• **PROBLEM DESCRIPTION**
A word-for-word copy of the data is what's wanted, with no pictures.

• **DATA UNDER STUDY**
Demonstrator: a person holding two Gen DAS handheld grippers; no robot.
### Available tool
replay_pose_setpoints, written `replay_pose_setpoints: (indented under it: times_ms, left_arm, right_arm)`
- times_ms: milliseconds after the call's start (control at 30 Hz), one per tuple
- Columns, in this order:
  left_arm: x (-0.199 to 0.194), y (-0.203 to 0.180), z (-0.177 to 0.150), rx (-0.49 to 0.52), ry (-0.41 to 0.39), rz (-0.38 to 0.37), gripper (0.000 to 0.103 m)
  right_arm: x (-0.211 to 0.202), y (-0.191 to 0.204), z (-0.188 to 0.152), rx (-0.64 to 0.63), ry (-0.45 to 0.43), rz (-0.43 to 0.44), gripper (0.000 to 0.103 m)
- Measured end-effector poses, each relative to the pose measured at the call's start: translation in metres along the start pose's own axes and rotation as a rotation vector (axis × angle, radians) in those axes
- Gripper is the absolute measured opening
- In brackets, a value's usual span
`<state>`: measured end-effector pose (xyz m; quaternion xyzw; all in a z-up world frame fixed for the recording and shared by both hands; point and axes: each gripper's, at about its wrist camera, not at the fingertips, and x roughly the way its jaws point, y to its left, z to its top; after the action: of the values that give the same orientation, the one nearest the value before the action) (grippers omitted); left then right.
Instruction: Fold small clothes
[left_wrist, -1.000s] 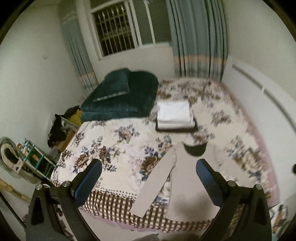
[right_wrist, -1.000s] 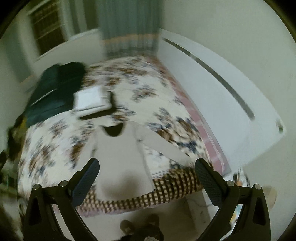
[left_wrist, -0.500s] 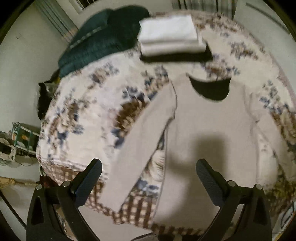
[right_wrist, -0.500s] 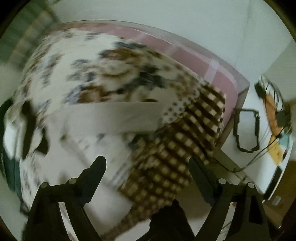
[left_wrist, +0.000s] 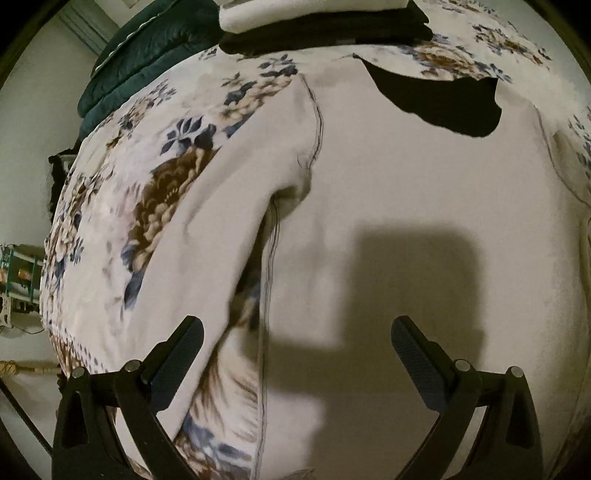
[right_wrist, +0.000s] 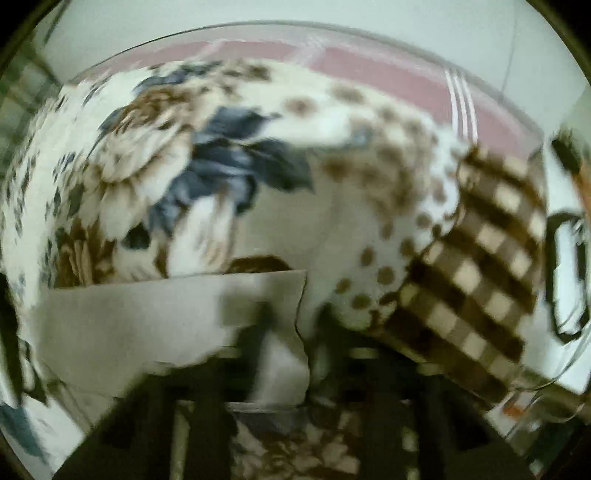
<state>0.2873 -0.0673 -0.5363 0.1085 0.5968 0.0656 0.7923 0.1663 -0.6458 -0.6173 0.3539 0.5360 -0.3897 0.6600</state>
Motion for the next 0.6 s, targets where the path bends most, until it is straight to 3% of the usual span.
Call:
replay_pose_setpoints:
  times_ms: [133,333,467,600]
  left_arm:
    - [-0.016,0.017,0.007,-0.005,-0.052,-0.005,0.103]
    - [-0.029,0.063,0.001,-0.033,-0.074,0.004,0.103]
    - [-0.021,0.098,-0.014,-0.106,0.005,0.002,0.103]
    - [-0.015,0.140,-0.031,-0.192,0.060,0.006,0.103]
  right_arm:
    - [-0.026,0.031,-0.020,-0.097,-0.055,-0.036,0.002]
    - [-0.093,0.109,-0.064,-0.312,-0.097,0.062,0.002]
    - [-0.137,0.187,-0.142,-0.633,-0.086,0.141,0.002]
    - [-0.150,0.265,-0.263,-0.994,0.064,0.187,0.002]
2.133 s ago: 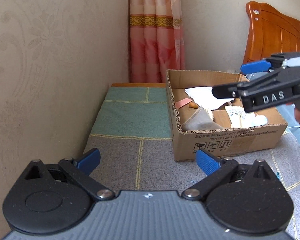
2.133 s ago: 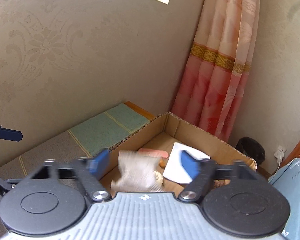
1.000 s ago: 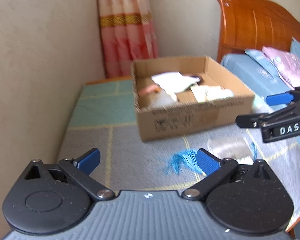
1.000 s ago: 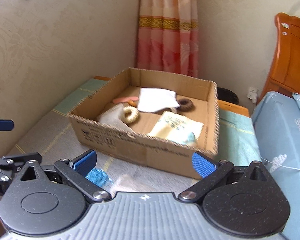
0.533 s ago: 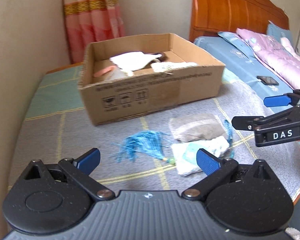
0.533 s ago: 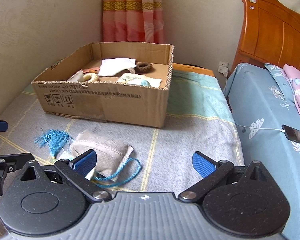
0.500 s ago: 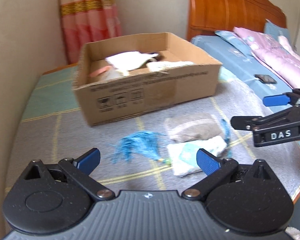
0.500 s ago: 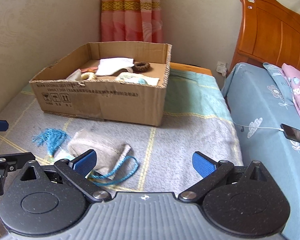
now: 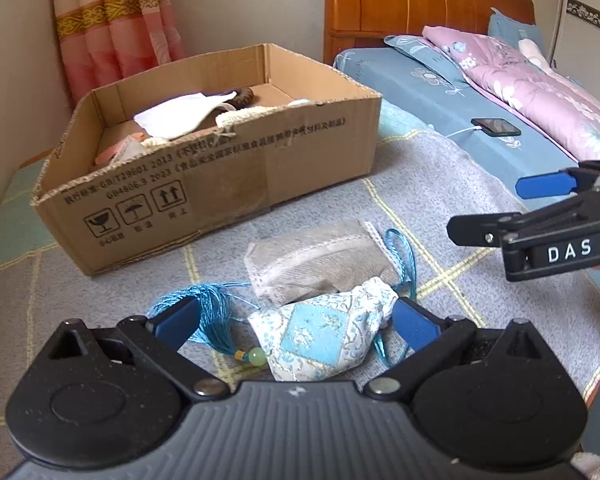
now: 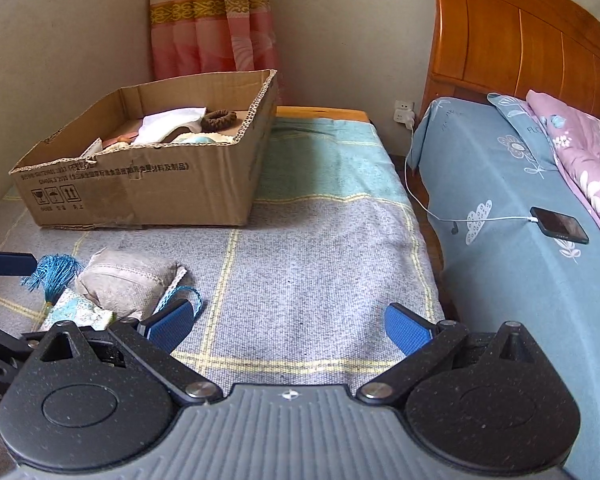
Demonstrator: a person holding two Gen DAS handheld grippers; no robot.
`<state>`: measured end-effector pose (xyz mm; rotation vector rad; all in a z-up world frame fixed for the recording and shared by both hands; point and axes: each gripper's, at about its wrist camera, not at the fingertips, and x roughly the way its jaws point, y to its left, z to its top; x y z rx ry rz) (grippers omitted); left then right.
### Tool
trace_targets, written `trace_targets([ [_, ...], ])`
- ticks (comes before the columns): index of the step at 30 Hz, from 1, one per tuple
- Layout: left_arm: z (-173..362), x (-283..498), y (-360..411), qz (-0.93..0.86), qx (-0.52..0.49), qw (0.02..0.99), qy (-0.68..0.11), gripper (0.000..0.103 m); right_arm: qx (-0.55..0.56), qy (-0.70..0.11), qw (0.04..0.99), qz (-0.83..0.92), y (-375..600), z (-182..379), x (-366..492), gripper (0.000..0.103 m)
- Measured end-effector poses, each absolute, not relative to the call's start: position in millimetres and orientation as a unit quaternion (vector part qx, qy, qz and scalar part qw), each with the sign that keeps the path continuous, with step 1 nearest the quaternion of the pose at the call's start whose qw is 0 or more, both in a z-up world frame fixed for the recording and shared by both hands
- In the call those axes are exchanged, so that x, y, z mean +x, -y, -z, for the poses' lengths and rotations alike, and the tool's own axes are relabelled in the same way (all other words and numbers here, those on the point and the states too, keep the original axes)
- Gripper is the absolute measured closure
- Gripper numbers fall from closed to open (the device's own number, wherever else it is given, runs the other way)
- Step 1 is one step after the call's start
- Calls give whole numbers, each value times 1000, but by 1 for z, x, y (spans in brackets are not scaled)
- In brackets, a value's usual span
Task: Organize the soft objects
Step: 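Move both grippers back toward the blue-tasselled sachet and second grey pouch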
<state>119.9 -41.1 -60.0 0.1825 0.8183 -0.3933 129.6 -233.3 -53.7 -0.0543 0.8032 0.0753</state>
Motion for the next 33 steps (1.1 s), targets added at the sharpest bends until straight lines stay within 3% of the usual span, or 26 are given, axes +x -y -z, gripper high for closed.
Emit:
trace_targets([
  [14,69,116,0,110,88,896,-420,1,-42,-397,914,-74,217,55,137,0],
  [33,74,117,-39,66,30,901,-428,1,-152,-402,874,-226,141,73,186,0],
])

• **RESPONSE BOX**
Demonstrator: a person holding two Gen DAS handheld grippers; no robot.
### Available tool
replay_pose_setpoints, written `replay_pose_setpoints: (indented under it: times_ms, left_arm, right_arm)`
- times_ms: milliseconds after the call's start (control at 30 Hz), one per tuple
- Columns, in this order:
  left_arm: x (-0.199 to 0.194), y (-0.203 to 0.180), z (-0.177 to 0.150), rx (-0.49 to 0.52), ry (-0.41 to 0.39), rz (-0.38 to 0.37), gripper (0.000 to 0.103 m)
  right_arm: x (-0.211 to 0.202), y (-0.191 to 0.204), z (-0.188 to 0.152), rx (-0.64 to 0.63), ry (-0.45 to 0.43), rz (-0.43 to 0.44), gripper (0.000 to 0.103 m)
- Measured end-effector poses, each relative to the pose measured at the call's start: translation in metres along the start pose's own axes and rotation as a rotation vector (axis × angle, radians) in those axes
- Gripper is the absolute measured opening
- In brackets, a value's usual span
`<state>`: measured end-effector pose (xyz m; quaternion xyzw; all in a z-up world frame fixed for the recording and shared by both hands; point and axes: each gripper's, at about its wrist camera, not at the fingertips, and x roughly the way its jaws point, y to its left, z to its top; after the action: of the values that give the same orientation, the one nearest the value before the action) (grippers omitted); left then right.
Instruction: Fold small clothes
[left_wrist, -1.000s] 
[right_wrist, -1.000s] 
[left_wrist, -0.500s] 
[right_wrist, -0.500s] 
[left_wrist, +0.000s] 
[right_wrist, +0.000s] 
<state>0.2873 -0.0673 -0.5363 0.1085 0.5968 0.0656 0.7923 0.1663 -0.6458 -0.6173 0.3539 0.5360 -0.3897 0.6600</state>
Motion for the next 0.6 s, targets where the path bends most, until it is straight to 3% of the usual span.
Call:
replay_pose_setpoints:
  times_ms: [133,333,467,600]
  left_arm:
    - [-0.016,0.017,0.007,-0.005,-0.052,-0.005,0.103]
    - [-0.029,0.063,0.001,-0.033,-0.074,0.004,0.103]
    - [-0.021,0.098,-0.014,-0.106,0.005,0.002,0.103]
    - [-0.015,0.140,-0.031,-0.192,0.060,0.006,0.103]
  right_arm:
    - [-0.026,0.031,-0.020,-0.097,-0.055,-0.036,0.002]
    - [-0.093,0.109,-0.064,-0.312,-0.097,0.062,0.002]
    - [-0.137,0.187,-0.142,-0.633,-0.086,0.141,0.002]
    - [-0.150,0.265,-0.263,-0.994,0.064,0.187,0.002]
2.133 s ago: 
2.133 s ago: 
1.000 s ago: 
1.000 s ago: 
0.533 s ago: 
0.533 s ago: 
0.500 s ago: 
0.500 s ago: 
now: 
now: 
Demonstrator: a person holding two Gen DAS handheld grippers; no robot.
`<state>`: measured end-effector pose (xyz mm; rotation vector rad; all in a z-up world frame fixed for the recording and shared by both hands; point and axes: each gripper's, at about its wrist camera, not at the fingertips, and x roughly the way its jaws point, y to its left, z to its top; x y z rx ry rz) (grippers omitted); left then right.
### Tool
trace_targets, written `trace_targets([ [_, ...], ])`
- ticks (comes before the columns): index of the step at 30 Hz, from 1, one per tuple
- Layout: left_arm: z (-173..362), x (-283..498), y (-360..411), qz (-0.93..0.86), qx (-0.52..0.49), qw (0.02..0.99), qy (-0.68..0.11), gripper (0.000..0.103 m); right_arm: qx (-0.55..0.56), qy (-0.70..0.11), qw (0.04..0.99), qz (-0.83..0.92), y (-375..600), z (-182..379), x (-366..492), gripper (0.000..0.103 m)
- Measured end-effector poses, each absolute, not relative to the call's start: position in millimetres and orientation as a unit quaternion (vector part qx, qy, qz and scalar part qw), each with the sign that keeps the path continuous, with step 1 nearest the quaternion of the pose at the call's start whose qw is 0 or more, both in a z-up world frame fixed for the recording and shared by both hands
- In the call those axes are exchanged, so that x, y, z mean +x, -y, -z, for the poses' lengths and rotations alike, and the tool's own axes are relabelled in the same way (all other words and numbers here, those on the point and the states too, keep the original axes)
- Gripper is the absolute measured closure
- Gripper numbers fall from closed to open (the device's own number, wherever else it is given, runs the other way)
- Step 1 is one step after the call's start
- Calls give whole numbers, each value times 1000, but by 1 for z, x, y (spans in brackets are not scaled)
- In brackets, a value's usual span
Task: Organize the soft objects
Step: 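Move both grippers back toward the blue-tasselled sachet and second grey pouch
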<state>119.9 -41.1 -60.0 0.1825 0.8183 -0.3933 129.6 -233.3 -53.7 -0.0543 0.8032 0.0753</state>
Motion for the next 33 steps (1.1 s), targets added at the sharpest bends until straight lines stay within 3% of the usual span, or 26 are given, axes +x -y -z, gripper high for closed.
Emit:
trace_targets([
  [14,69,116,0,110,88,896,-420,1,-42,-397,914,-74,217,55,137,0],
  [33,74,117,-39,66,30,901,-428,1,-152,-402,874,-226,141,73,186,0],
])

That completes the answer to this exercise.